On September 10, 2016 – I received a certified letter from you stating that my appeal was “moot” because you were asserting that attorney Kindle’s (Superintendent’s legal counsel) reply to my email was within the specified timeline under GRAMA. I don’t agree with your math, nevertheless, I am submitting yet another GRAMA appeal in the form of this correspondence. In your rejection letter, you duplicitously admonish me as follows:
…Please keep in mind that as an elected board member, you can request district information through the informal process provided for in Board Policy B-1: Board of Education Legal Status, Responsibilities, and Ethics.
This Policy outlines the process through which board members can receive information necessary for the performance of their elected duties, and receive such information free of charge, and may, if appropriate, provide you with information that is not available to the general public. 
You will note that I have documented numerous instances that I did indeed “request district information through the informal process” which includes negative responses from you.
On September 12, 2016 – I am submitting this GRAMA Denial Appeal to you, in your capacity as the Chief Administrative Officer of the District as prescribed in GRAMA.

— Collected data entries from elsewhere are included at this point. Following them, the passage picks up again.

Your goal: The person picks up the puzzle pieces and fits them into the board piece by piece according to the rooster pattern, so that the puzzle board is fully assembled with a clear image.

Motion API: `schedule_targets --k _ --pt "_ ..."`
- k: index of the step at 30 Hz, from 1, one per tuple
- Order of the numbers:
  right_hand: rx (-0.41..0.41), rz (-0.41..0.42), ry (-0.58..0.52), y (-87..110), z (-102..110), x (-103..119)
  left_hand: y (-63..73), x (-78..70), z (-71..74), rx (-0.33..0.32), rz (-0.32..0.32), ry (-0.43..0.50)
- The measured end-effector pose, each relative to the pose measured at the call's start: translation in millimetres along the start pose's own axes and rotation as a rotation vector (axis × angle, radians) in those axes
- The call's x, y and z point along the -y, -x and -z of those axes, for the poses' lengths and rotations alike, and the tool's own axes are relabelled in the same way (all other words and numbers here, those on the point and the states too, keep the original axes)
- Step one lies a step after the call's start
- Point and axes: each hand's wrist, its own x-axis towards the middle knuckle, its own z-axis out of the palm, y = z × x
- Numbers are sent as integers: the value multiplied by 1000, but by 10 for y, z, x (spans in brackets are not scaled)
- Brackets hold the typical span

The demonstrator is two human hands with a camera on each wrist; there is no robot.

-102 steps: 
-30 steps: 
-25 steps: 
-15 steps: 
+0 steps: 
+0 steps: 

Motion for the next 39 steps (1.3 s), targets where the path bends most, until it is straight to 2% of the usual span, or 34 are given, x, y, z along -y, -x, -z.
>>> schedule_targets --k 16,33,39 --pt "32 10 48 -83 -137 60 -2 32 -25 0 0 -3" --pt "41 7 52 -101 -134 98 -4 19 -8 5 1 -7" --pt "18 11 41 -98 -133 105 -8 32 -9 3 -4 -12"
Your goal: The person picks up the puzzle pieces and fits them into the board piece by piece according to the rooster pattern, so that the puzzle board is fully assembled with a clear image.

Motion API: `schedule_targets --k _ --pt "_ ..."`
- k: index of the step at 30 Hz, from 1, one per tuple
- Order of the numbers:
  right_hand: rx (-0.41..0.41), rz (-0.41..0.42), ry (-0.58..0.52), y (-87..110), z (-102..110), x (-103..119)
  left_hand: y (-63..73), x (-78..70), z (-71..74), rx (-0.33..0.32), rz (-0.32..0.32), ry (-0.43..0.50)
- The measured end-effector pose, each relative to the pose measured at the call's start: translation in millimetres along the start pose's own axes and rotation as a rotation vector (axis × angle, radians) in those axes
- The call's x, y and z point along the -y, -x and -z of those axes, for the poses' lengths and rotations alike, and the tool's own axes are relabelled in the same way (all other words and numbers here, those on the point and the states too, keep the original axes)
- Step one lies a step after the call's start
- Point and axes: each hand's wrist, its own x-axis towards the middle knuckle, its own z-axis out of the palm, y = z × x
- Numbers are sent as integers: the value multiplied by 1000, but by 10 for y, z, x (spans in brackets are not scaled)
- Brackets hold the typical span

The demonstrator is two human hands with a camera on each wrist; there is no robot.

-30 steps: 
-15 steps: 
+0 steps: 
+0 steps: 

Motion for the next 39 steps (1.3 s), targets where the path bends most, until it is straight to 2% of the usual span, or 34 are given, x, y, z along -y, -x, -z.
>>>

I am appealing Superintendent Cunningham’s decision to charge me $337.50. for information on the finances of the District as my “legal rights are directly implicated by the information in the records” that I am requesting as I am a duly elected member of the Board of Education.  Current Utah law states that local Board members are elected by a vote of the people.  The law further states the following:
“…an elected member of a local school board serves and represents the residents of the local school board member’s district, and that service and representation may not be restricted or impaired by the local school board member’s membership on, or obligations to, the local school board.” 
Among other responsibilities state statue endows a local Board of Education with the following responsibilities: 
Implement training programs for school administrators, including basic management training, best practices in instructional methods, budget training, staff management, managing for learning results and continuous improvement, and how to help every child achieve optimal learning in core academics.
- Local school boards shall spend minimum school program funds for programs and activities for which the State Board of Education has established minimum standards or rules under Section 53A-1-402.
- Each school board shall adopt and implement a comprehensive emergency response plan to prevent and combat violence in its public schools, on school grounds, on its school vehicles, and in connection with school-related activities or events.
- A board shall do all other things necessary for the maintenance, prosperity, and success of the schools and the promotion of education.
Additionally, the Board of Education Handbook, which has the force of policy states the following:
The powers and mandatory duties of the Board of Education are defined in the Utah Code and State Board of Education Rule. They are divided among executive, legislative, and quasi-judicial responsibilities, as follows:
1. Select and appoint the Superintendent of Schools.
2. Select and appoint the Business Administrator.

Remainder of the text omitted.